Plus, my running has shown more substantial week over week improvement than it was during earlier conventional training. I simply took one day off this weekend, and my running improved dramatically once I returned on Monday. Bear in mind that I’m not coming off a break in training: I’ve been running and endurance training for a while.
So obviously this had me considering what about this routine contributes to run development. I did land on a few ideas.
- Recovery runs, provided they are easy enough not to further tax and damage the body, can accelerate recovery better than fully resting or other easy exercise. These runs are so short and so easy that the restarting of your body’s hormonal processes are spurring faster, more effective recovery between full workouts.
- I look forward to these little runs, and rather than bottling this energy and letting it dissipate over a sedentary day, I’m putting it to brief use, just enough that again I’m spurring recovery rather than exhaustion, which elicits a better biological response immediately and over time than sitting and resting.
- Going back to Pachev’s “Sedentary activity teaches the body to sit, not to run” point, getting up and running consistently is gene-expressing the body into better running shape through habit forming. The body streamlines what it has to do all the time. Running economy improves when you run more often, more so than when you train hard or long.
- I’m getting consistent fresh air and Vitamin D rich sun exposure throughout the day, which is healthier and better for growth than sitting indoors and breathing nothing but dusty indoor air all day.

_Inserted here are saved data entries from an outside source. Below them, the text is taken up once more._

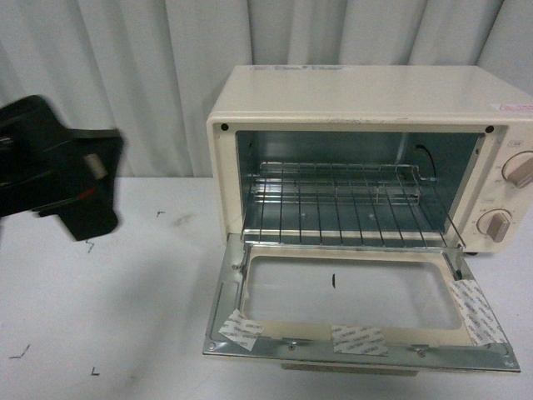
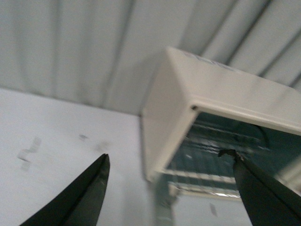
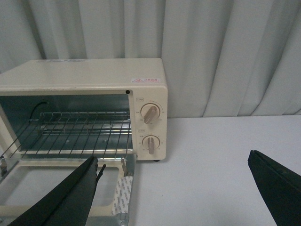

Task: Open oven

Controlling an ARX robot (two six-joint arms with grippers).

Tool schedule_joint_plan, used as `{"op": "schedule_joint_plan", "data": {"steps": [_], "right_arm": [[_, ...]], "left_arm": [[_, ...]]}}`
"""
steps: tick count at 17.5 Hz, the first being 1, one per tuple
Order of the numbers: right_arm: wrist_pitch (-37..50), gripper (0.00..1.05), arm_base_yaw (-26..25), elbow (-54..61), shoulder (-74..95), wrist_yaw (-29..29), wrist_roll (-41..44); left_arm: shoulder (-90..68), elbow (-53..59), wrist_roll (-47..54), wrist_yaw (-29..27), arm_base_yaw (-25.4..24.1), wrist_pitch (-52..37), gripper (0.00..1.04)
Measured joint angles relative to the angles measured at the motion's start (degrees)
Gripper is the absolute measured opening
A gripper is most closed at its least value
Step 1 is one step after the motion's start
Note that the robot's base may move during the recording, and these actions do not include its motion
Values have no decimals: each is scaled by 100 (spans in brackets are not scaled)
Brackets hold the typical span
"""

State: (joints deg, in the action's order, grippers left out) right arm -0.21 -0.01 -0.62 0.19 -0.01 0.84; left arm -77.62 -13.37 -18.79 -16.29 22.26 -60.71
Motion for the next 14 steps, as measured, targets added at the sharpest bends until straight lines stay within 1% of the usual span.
{"op": "schedule_joint_plan", "data": {"steps": [1, 5, 6, 7, 8, 10, 11, 14], "right_arm": [[-7, 98, -4, 0, 0, 9, 0], [0, 98, 0, 0, 0, 4, 0], [0, 98, 0, 0, 0, -2, 0], [0, 98, 0, 0, 0, -2, 0], [-2, 98, 0, 0, 0, 2, 0], [-2, 98, 0, 0, 0, 2, 0], [0, 98, 0, 0, 0, 0, 0], [-2, 98, 0, 0, 0, 0, 0]], "left_arm": [[278, 332, 691, -225, -249, -197, 68], [662, 531, 1169, -188, -487, -63, 58], [831, 590, 1298, -122, -568, 11, 52], [1115, 684, 1495, 33, -678, 166, 43], [1517, 831, 1652, 260, -870, 448, 29], [2144, 1019, 1759, 522, -1123, 907, 7], [2474, 1080, 1784, 627, -1246, 1143, 2], [3163, 1187, 1781, 850, -1475, 1707, 2]]}}
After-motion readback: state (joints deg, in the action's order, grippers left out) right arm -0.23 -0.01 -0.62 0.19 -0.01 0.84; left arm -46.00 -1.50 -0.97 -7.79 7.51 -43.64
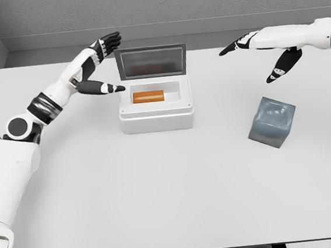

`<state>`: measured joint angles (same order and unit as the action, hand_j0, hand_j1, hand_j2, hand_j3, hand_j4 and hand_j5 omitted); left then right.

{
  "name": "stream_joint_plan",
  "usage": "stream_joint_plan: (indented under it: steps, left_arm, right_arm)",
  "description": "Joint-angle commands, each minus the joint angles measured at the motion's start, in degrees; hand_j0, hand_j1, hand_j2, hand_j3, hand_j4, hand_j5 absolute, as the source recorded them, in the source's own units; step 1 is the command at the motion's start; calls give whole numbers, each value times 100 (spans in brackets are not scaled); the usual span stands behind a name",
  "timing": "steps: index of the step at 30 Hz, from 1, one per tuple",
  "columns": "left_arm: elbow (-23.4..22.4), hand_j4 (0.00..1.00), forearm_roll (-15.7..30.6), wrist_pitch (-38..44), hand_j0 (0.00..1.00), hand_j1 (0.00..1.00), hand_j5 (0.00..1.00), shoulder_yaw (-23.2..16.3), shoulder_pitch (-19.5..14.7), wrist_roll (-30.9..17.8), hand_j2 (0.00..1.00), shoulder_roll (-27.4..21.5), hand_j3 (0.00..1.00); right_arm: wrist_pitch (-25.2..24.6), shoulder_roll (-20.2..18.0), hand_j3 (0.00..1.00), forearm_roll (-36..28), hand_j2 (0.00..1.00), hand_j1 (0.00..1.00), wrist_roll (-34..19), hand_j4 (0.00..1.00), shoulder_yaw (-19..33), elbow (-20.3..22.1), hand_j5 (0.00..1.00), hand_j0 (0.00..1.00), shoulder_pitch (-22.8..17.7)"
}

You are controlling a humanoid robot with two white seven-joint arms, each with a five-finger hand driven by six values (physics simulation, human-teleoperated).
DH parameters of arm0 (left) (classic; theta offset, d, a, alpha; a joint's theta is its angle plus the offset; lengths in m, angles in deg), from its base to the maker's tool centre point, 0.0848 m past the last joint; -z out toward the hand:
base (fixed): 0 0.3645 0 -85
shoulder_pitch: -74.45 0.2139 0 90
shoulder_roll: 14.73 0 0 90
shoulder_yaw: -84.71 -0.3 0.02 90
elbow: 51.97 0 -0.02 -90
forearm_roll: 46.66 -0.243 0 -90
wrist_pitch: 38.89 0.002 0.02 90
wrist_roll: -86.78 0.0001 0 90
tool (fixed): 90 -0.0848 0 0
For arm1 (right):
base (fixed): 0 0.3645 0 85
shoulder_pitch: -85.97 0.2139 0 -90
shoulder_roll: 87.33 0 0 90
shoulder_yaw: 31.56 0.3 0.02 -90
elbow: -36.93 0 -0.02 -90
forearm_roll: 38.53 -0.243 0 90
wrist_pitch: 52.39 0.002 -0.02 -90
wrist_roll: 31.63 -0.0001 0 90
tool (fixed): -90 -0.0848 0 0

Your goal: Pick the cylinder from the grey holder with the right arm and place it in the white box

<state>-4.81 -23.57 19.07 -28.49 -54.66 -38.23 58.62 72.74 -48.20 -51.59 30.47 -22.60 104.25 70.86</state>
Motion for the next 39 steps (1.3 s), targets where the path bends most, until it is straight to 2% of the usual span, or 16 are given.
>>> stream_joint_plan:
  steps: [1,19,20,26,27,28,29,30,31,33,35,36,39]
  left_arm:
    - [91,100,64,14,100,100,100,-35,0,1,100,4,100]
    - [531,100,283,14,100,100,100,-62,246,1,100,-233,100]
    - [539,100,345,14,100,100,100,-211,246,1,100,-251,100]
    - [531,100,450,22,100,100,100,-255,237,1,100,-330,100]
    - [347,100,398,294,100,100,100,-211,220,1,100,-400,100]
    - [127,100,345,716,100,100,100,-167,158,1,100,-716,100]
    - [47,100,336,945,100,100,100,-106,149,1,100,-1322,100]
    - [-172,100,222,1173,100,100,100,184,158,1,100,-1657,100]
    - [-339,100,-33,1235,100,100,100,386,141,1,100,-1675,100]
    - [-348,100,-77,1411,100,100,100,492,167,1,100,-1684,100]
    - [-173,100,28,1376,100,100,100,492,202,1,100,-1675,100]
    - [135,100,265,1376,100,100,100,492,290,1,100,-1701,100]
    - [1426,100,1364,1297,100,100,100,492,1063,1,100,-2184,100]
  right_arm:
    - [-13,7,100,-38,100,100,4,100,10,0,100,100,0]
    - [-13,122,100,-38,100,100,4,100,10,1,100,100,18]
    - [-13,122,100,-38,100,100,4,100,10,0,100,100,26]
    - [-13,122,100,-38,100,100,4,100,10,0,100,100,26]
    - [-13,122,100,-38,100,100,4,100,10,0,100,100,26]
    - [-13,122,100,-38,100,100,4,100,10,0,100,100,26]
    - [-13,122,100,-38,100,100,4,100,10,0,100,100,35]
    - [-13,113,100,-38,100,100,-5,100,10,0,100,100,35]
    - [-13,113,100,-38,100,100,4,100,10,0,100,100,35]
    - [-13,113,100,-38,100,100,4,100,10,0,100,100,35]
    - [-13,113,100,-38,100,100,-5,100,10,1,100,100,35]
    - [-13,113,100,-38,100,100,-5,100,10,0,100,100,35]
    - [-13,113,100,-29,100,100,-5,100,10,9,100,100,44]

- One of these runs is right after I eat a clean healthy lunch, which means those nutrients are immediately being put to positive use. Plus, the likelihood of any fat or cabohydrates being stored as fat goes down. And of course, instead of feeling lehtargic after lunch digesting a meal, I feel more energy as that meal’s already been put to partial use.
- This is a safe, easy way to add running volume. I basically added 15-20 easy running miles per week without a single remotely challenging run workout by doing this, outside of any actual training workouts. Many people don’t even run 20 miles per week, period!
- I am slowly, productively heat acclimating by running in the growing Vegas heat through these very small 10-20 minute doses. A single 30-60 minute workout in the heat right now might wipe me out with lingering effects for several days. Quick hits throughout every day allow me to quickly get used to it and spur additional mitochondrial development. An eventual 30-60 minute workout in morning 90 degree (F) temps will be more feasible and less of an ordeal down the road.
- The repeated practice on relatively fresh legs is better for developing and ingraining better run economy as you eventually get to those longer, tougher workouts.
- The repeated sudden onset of running stress also acclimates the body to handling sudden onsets of stress, which over time can improve your heart rate variability and hormonal responses to stress.
- It basically creates an active lifestyle, since running becomes something you’re doing throughout the day rather than something you do once a day a few days a week.
This isn’t anything new, of course. I previously mentioned my brother in law, who is a 1:40 half marathoner, running 3-6 miles multiple times during the day instead of doing single 10-15 mile runs. And in Chicago I went on random short runs outside of training all the time.
But Pachev’s Always On the Run routine isn’t just an esoteric routine that worked for him and a few others. There are verifiable training and biological benefits to the routine, including the safe and relatively easy addition of easy running volume.